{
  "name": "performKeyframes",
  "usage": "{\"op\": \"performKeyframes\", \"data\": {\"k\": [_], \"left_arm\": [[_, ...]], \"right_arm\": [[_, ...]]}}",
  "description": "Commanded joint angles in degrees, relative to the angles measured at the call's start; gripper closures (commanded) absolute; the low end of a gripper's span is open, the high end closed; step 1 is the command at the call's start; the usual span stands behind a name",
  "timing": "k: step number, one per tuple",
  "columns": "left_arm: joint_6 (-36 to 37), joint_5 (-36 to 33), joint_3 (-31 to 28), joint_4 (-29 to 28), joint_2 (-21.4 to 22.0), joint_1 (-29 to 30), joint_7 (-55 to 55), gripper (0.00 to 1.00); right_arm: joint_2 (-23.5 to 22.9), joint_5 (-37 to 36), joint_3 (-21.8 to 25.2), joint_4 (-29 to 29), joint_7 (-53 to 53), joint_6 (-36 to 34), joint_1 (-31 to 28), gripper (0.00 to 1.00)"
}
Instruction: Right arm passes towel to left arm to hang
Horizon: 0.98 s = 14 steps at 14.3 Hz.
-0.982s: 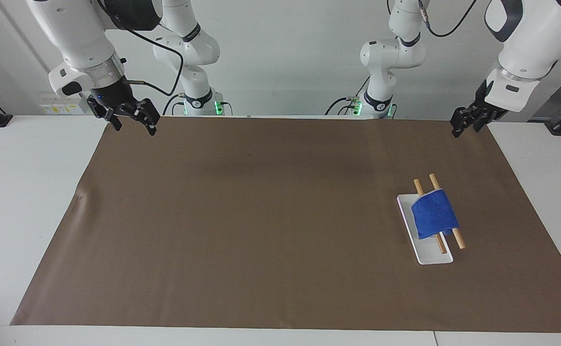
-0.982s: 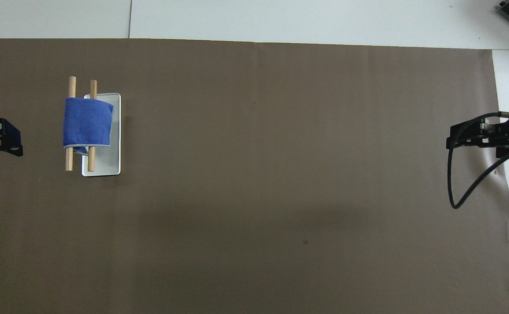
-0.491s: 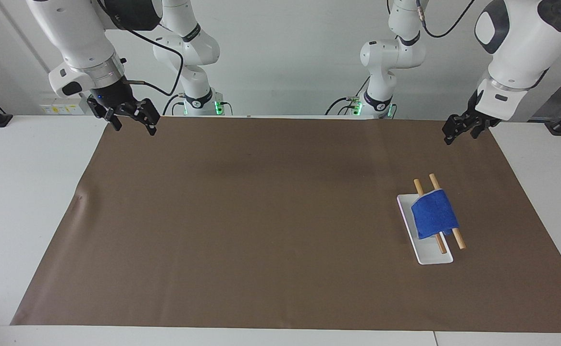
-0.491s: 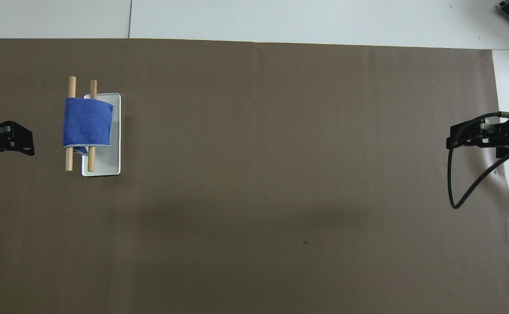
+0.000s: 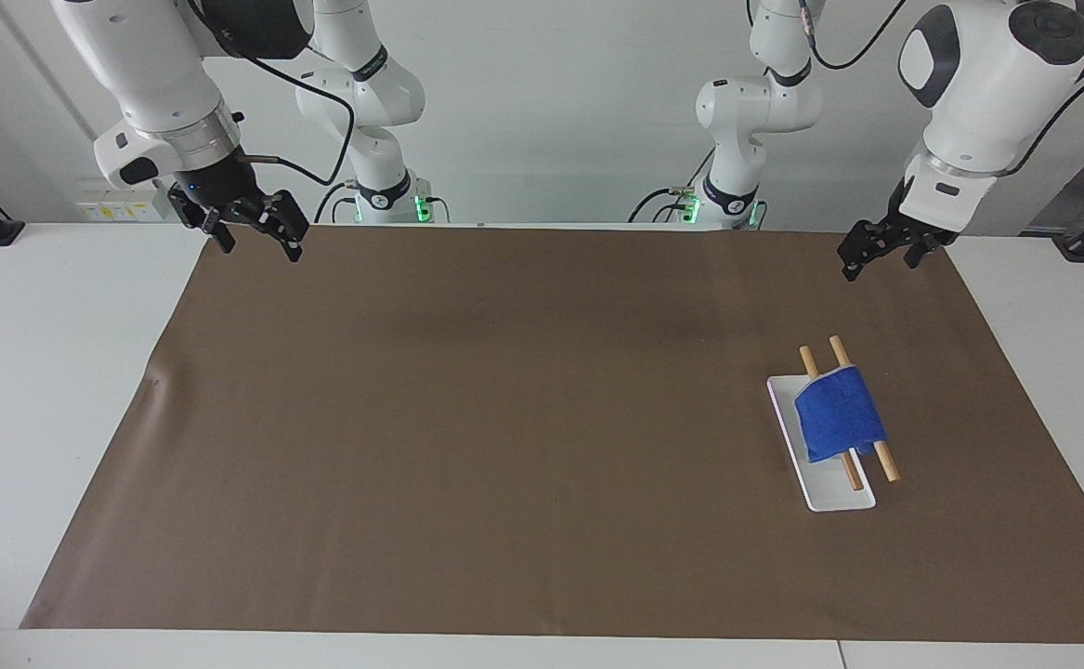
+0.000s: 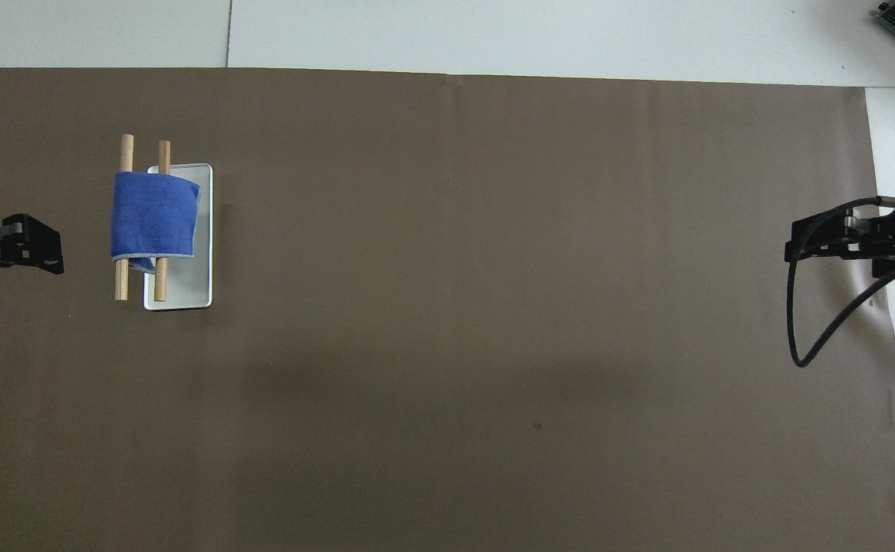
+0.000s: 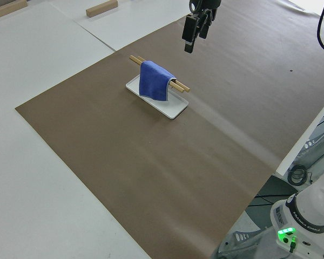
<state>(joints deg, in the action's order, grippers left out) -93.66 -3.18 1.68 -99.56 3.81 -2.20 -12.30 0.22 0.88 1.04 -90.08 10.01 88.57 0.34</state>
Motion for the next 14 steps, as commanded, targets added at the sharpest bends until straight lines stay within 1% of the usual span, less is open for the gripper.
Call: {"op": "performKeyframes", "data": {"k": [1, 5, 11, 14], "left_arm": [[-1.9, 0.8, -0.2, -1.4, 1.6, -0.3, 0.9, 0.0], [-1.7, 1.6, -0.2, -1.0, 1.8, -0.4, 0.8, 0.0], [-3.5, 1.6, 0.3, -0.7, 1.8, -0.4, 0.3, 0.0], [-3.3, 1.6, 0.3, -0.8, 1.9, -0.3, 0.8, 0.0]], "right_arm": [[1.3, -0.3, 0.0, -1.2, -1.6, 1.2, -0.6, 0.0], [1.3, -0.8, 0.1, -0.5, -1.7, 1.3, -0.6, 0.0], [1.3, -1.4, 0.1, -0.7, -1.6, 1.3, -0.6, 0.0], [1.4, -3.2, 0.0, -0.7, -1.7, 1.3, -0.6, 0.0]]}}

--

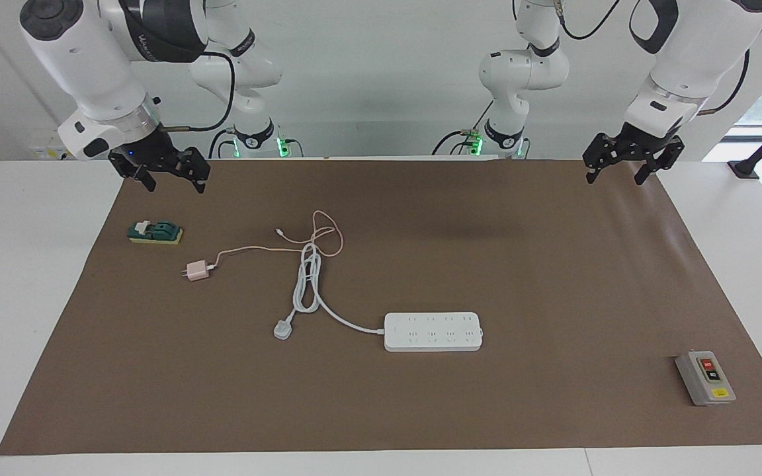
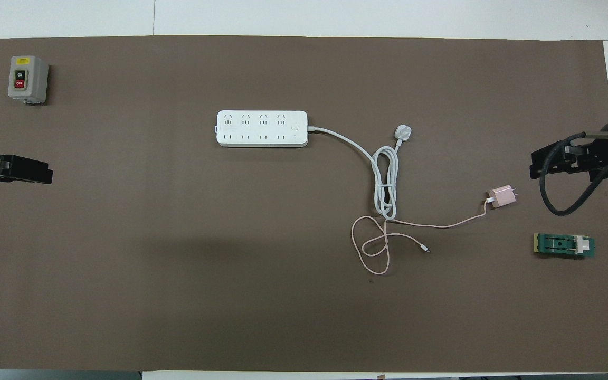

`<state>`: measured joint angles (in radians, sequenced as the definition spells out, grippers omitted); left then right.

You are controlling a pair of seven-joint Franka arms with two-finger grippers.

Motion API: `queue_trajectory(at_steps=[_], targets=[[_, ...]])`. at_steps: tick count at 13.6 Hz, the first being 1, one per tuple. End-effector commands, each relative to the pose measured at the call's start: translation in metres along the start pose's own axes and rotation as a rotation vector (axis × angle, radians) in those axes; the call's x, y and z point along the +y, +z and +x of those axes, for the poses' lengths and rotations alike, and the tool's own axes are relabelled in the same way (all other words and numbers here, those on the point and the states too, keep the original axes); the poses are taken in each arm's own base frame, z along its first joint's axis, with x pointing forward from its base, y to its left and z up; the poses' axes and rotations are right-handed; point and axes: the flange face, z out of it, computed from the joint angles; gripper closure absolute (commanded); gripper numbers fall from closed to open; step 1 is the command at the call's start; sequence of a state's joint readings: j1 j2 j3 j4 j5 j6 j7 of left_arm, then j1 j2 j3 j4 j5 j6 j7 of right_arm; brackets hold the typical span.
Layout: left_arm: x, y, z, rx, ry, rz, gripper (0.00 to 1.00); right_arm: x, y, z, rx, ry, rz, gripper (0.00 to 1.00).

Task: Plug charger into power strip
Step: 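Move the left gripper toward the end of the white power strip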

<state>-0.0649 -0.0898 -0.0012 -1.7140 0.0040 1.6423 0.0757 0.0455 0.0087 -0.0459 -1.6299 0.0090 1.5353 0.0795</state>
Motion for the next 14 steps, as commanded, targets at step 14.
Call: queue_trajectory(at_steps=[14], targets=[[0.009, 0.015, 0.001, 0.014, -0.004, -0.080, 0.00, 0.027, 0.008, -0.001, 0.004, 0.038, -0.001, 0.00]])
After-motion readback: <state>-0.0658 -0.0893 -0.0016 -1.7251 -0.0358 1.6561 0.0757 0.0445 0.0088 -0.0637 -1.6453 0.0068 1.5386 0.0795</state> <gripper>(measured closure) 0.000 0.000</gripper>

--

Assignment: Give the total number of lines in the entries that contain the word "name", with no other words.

Result of this exercise: 2